Fehrenbach Jérôme, Masmoudi Mohamed, Melodelima David
Institut de Mathématiques de Toulouse, 31062 Toulouse cedex 9, France.
Ultrasonics. 2010 Jan;50(1):44-51. doi: 10.1016/j.ultras.2009.07.009. Epub 2009 Jul 24.
This study presents a contribution to the tracking of a moving target during high-intensity focused ultrasound (HIFU) treatment. Indeed, HIFU has proved to be highly efficient in inducing homogeneous and reproducible tumor destruction by thermal coagulation necrosis. However, accurate targeting of human abdominal tumors is difficult to maintain due to the motion induced by breathing. An algorithm is presented to track a region of interest of fixed size in a sequence of images. This algorithm was evaluated on synthetic data and on in vivo sequences of ultrasound liver images acquired using 12 MHz ultrasound imaging probe at a rate of 16 frames/s. The algorithm presented here was derived from the non-linear constant brightness assumption.
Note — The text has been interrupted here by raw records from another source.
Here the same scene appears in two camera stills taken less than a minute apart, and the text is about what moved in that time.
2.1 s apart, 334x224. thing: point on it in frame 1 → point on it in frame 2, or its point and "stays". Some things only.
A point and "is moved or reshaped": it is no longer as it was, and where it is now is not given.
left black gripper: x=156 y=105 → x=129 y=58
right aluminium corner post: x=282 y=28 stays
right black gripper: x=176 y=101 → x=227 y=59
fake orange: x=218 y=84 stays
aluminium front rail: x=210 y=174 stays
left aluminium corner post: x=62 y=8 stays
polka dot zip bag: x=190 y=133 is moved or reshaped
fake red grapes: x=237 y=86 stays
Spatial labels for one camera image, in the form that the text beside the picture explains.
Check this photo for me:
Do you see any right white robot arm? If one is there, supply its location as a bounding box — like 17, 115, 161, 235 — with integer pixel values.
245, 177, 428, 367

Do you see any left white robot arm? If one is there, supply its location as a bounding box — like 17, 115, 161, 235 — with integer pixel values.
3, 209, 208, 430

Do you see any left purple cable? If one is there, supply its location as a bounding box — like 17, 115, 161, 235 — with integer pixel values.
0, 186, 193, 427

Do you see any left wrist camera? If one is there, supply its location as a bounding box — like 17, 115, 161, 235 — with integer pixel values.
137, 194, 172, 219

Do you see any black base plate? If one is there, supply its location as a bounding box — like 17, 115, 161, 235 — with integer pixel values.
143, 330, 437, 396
Since the motion was smooth it was possible to reduce the space of admissible displacements; hence the number of unknown parameters was small compared with the size of the data. The optimal displacement was estimated by a Gauss-Newton method, and the matrix required at each step was assembled by reading the data only once. This algorithm was applied to simulated data, where the true displacement was known and a precise evaluation was possible. The relative error was about 2%. The algorithm was also applied to a video sequence of sonograms acquired during in vivo experiments. These trials were conducted on porcine liver since its size and physiology are similar to humans. Movements were induced by breathing and heart-beating. Two particular frequencies representing breathing (0.26 Hz) and heart beat (1.14 Hz) were identified in the estimated displacement and were correlated with the monitored breathing (0.27 Hz) and electrocardiograms (1.28 Hz). In addition, a region of interest (ROI) modeling the focal zone of a HIFU transducer was tracked along time. Therefore this study provides a mean of determining the location of the targeted region in vivo during HIFU treatments. This can be applied to correct the location of the focal zone accordingly. This method can preferentially be applied to the liver or to any other moving organ.
本研究为高强度聚焦超声(HIFU)治疗期间移动目标的跟踪做出了贡献。事实上,HIFU已被证明在通过热凝固坏死诱导均匀且可重复的肿瘤破坏方面非常有效。然而,由于呼吸引起的运动,难以保持对人体腹部肿瘤的精确靶向。提出了一种算法来跟踪图像序列中固定大小的感兴趣区域。该算法在合成数据以及使用12 MHz超声成像探头以16帧/秒的速率采集的肝脏超声体内序列上进行了评估。这里提出的算法源自非线性恒定亮度假设。由于运动是平滑的,所以可以减少允许位移的空间;因此,与数据大小相比,未知参数的数量较少。通过高斯 - 牛顿法估计最佳位移,并且在每一步所需的矩阵仅通过读取一次数据来组装。该算法应用于模拟数据,其中真实位移是已知的并且可以进行精确评估。相对误差约为2%。该算法还应用于体内实验期间采集的超声图像视频序列。这些试验在猪肝上进行,因为其大小和生理机能与人类相似。运动由呼吸和心跳引起。在估计的位移中识别出代表呼吸(0.26 Hz)和心跳(1.14 Hz)的两个特定频率,并与监测到的呼吸(0.27 Hz)和心电图(1.28 Hz)相关。此外,对模拟HIFU换能器焦点区域的感兴趣区域(ROI)进行了随时间的跟踪。因此,本研究提供了一种在HIFU治疗期间确定体内目标区域位置的方法。这可用于相应地校正焦点区域的位置。该方法可优先应用于肝脏或任何其他移动器官。